FIG. 1 is a diagram showing a configuration of an optical disc recording / reproducing apparatus according to an embodiment of the present invention.

FIG. 2 is a diagram illustrating a connection relationship among a read processor, a read channel processor, and a demodulation unit.

FIG. 3 is a diagram for explaining a clock in the conventional data transfer method and a clock in the data transfer method of the present invention.

FIG. 4 is a diagram showing a main part for describing an operation of the read channel processor.

FIG. 5 is a timing chart for explaining the operation of the read channel processor.

[Explanation of symbols]

11 OP head, 12 read processor, 13 read channel processor, 14 demodulation unit (DSP), 1
5 Data Manager

Claims (7)

[Claims] 1. A data transfer method for transferring, to a demodulation unit, address information having different modulation schemes and decoded data of recording data obtained from a read signal of a disk-shaped recording medium, wherein the decoded data of the address information and the recording data is provided. Data transfer method using the least common multiple clock of the two decoded data and the least common multiple parallel transfer. 2. The method according to claim 1, wherein when the modulation schemes of the address information and the recording data are different from each other and the shortest inversion interval of the channel bit is different, the parallel transfer of the least multiple is performed with the least common multiple clock. The data transfer method according to claim 1. 3. The apparatus according to claim 1, wherein the address information and the decoded data of the recording data from a disk-shaped recording medium in which an address information area and a recording / reproducing area are alternately arranged are transferred to a demodulation unit. Data transfer method described. 4. A head means for reading a signal from a disk-shaped recording medium, a reproduction processing means for performing a reproduction process on a signal from the head means, and address information having a different modulation method from the output of the reproduction processing means.
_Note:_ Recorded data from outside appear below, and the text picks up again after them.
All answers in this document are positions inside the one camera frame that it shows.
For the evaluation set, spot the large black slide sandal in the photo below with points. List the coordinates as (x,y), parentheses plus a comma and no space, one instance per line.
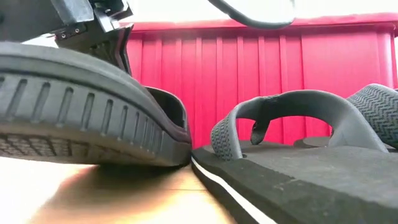
(77,102)

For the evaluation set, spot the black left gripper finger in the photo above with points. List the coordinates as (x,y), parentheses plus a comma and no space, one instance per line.
(125,37)
(99,46)

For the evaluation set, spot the red plastic storage bin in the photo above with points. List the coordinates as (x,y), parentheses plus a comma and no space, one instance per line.
(217,77)

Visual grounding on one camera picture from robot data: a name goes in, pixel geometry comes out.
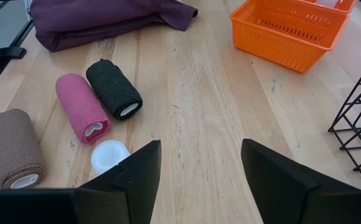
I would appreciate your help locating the black metal table frame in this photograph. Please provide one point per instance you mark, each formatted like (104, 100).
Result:
(4, 53)

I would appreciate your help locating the orange plastic basket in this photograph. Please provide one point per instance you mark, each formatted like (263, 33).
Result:
(277, 46)
(347, 4)

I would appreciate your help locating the maroon cloth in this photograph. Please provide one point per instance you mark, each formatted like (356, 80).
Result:
(105, 18)

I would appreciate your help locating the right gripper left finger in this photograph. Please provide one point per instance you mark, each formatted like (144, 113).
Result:
(130, 193)

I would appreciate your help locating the brown bandage roll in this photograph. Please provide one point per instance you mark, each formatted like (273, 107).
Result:
(12, 146)

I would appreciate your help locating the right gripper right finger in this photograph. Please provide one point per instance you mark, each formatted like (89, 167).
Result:
(280, 193)

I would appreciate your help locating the black eraser block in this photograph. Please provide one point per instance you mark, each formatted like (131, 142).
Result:
(112, 87)

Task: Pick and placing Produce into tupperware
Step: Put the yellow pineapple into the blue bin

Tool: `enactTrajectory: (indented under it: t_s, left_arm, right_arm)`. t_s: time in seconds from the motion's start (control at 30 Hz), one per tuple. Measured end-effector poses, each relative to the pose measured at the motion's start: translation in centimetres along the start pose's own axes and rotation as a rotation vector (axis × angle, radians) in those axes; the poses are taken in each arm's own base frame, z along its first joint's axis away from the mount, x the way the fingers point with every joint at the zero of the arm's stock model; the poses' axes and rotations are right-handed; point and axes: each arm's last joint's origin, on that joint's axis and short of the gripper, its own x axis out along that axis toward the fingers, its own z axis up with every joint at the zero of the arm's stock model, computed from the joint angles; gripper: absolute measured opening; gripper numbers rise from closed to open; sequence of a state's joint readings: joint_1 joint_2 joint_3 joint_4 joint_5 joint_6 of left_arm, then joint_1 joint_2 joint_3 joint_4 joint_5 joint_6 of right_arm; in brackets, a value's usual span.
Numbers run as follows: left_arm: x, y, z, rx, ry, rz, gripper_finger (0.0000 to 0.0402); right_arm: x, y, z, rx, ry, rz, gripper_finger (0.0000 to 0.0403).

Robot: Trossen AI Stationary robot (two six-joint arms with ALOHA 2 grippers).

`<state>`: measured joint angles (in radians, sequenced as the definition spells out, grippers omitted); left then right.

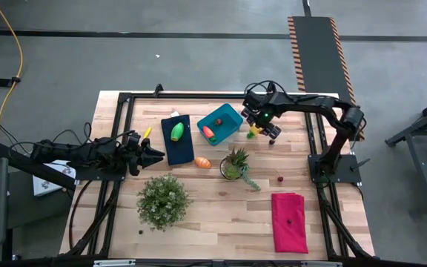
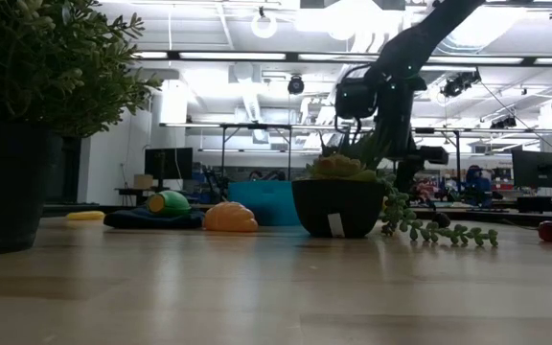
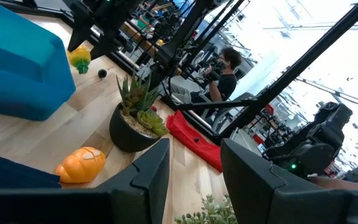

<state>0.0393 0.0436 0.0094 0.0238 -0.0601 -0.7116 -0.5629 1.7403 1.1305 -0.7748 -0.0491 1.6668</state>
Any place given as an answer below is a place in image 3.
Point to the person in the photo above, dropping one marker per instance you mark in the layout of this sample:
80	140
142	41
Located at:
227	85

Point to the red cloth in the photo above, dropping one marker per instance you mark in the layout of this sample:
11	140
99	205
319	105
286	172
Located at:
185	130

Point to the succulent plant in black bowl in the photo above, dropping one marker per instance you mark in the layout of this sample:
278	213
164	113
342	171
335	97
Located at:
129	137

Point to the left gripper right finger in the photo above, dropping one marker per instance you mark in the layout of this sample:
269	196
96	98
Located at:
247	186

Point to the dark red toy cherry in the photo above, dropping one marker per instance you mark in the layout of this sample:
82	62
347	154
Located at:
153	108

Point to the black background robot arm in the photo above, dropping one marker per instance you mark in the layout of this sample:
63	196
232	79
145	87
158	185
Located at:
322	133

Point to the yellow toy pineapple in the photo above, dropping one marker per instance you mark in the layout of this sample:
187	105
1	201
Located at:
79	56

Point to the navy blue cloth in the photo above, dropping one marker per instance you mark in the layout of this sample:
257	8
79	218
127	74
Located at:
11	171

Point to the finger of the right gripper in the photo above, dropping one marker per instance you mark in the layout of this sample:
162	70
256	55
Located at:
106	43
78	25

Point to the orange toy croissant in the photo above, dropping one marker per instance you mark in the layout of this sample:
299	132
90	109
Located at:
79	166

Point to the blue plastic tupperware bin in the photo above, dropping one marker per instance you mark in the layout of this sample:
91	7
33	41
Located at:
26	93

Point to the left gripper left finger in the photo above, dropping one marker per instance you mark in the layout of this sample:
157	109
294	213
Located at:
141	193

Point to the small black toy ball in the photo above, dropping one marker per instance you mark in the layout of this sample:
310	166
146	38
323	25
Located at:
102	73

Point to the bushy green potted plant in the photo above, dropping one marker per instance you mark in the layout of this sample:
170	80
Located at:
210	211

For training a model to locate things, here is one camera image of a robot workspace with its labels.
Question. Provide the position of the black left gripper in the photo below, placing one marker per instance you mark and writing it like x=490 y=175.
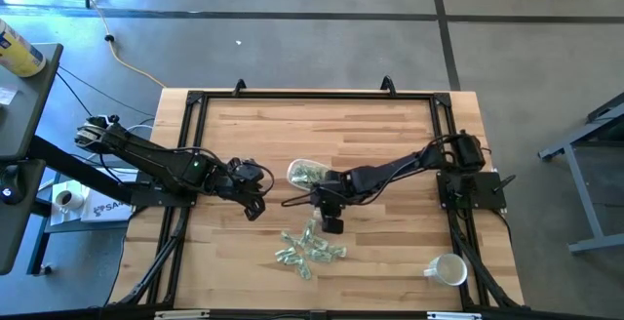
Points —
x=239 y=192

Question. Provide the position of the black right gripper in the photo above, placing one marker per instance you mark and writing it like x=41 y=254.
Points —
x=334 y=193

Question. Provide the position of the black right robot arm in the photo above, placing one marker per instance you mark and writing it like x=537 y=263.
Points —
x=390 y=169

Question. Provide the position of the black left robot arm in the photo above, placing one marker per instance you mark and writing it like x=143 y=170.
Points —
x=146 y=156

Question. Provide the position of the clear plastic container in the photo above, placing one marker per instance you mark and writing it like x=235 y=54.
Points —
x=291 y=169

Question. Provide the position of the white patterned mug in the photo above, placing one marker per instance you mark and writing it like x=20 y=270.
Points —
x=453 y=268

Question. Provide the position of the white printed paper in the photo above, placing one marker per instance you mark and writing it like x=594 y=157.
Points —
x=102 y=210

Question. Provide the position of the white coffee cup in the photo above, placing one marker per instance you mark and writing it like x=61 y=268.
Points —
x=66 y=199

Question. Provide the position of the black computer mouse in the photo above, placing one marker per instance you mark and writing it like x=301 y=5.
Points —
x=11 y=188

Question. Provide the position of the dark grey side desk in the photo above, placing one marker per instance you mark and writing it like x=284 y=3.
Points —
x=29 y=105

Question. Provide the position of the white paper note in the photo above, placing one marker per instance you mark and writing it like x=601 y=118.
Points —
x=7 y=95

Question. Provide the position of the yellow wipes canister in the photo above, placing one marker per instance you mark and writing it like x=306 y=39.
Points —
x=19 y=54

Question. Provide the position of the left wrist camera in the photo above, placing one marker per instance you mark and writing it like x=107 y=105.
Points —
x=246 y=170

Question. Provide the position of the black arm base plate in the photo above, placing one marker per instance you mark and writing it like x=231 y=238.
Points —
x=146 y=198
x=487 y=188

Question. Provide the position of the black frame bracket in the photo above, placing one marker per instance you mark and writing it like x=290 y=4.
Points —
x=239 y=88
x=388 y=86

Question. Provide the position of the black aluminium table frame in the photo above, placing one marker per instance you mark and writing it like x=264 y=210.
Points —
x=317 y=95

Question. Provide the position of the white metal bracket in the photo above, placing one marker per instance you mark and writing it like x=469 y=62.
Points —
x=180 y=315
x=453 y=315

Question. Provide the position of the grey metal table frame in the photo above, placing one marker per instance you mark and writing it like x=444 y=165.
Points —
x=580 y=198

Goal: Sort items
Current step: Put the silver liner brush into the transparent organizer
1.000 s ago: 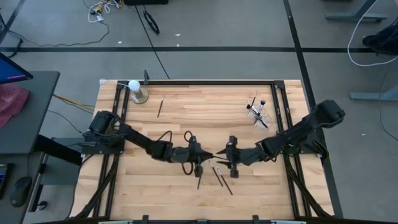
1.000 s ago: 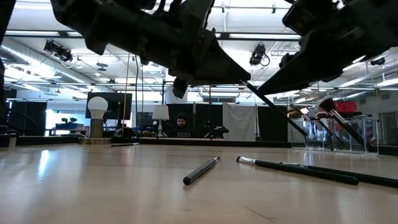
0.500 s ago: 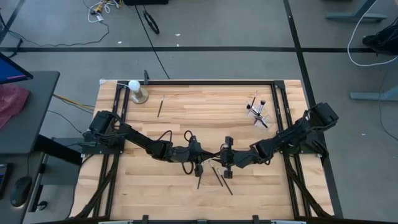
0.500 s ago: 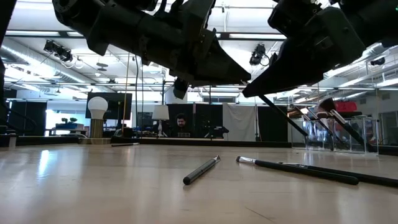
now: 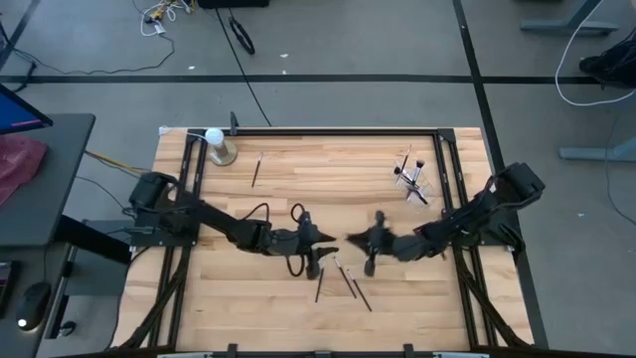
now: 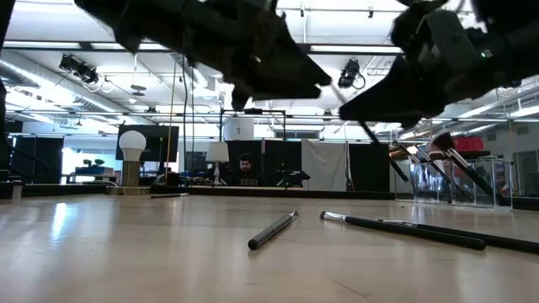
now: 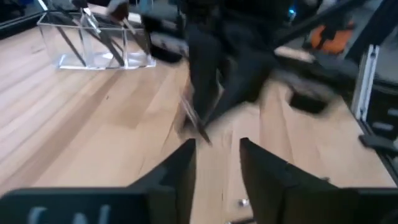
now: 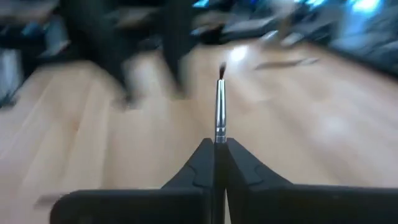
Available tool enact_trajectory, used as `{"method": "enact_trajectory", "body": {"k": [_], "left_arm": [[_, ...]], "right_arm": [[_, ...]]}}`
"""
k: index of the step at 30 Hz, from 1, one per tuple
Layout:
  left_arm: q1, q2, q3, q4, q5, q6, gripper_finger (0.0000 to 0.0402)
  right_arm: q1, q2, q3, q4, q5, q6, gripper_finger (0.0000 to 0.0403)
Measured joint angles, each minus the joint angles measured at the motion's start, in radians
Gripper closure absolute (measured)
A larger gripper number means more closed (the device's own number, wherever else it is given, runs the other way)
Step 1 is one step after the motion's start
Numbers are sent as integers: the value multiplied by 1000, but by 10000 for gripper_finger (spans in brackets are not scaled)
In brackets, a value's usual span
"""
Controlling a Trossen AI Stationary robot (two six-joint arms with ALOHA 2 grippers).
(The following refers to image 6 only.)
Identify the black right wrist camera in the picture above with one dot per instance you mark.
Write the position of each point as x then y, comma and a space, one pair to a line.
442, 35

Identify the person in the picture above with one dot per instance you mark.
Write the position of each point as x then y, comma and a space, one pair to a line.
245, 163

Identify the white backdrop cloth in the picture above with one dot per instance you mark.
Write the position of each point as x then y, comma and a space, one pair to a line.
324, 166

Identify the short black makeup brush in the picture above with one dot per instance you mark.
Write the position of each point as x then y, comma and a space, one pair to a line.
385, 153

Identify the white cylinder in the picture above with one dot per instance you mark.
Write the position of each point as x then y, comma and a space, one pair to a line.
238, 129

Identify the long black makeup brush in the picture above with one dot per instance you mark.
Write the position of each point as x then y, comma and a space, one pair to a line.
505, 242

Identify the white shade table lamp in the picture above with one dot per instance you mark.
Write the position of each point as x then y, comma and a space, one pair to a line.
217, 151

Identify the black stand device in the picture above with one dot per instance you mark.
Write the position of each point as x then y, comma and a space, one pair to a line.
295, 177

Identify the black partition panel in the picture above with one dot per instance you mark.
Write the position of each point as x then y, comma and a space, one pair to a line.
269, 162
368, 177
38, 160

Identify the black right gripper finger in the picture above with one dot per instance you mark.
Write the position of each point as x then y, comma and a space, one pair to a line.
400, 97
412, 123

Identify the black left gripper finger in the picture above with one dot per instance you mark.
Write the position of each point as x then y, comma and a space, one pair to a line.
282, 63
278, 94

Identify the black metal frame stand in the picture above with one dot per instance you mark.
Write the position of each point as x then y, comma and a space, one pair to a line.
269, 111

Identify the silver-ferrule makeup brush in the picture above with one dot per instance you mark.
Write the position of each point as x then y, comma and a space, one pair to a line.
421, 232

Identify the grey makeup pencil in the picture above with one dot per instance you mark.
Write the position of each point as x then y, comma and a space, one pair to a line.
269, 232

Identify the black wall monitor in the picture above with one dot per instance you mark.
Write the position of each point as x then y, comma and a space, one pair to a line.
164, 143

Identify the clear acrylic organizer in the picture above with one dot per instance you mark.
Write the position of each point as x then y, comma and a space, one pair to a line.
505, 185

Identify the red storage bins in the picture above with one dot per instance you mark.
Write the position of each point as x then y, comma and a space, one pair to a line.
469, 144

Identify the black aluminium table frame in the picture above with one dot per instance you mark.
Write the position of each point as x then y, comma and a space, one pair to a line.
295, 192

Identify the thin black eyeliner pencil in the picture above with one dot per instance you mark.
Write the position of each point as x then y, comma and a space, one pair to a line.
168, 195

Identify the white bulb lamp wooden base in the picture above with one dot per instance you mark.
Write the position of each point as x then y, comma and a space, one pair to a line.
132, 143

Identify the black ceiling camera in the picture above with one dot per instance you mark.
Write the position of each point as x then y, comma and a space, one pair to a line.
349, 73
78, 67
Decoding processing means for decoding data, transferring the decoded data with a least common multiple clock, and transferring the least common multiple in parallel, and demodulating means for demodulating the decoded data transferred from the decoding processing means into recording data. A data reproducing apparatus characterized by the above-mentioned. 5. The decoding processing means according to claim 1, wherein when the modulation schemes of the address information and the recording data are different from each other and the shortest inversion interval of the channel bit is different, a parallel transfer of a minimum multiple with a clock of a least common multiple is performed. The data reproducing apparatus according to claim 4, wherein the data reproduction is performed. 6. The apparatus according to claim 4, wherein said head means reads a signal from a disk-shaped recording medium in which an address information area and a recording / reproducing area are alternately arranged.
A data reproducing apparatus according to claim 1. 7. The data reproducing apparatus according to claim 4, wherein said reproduction processing means performs RF processing, wobble processing and servo processing on the signal reproduced by said head means.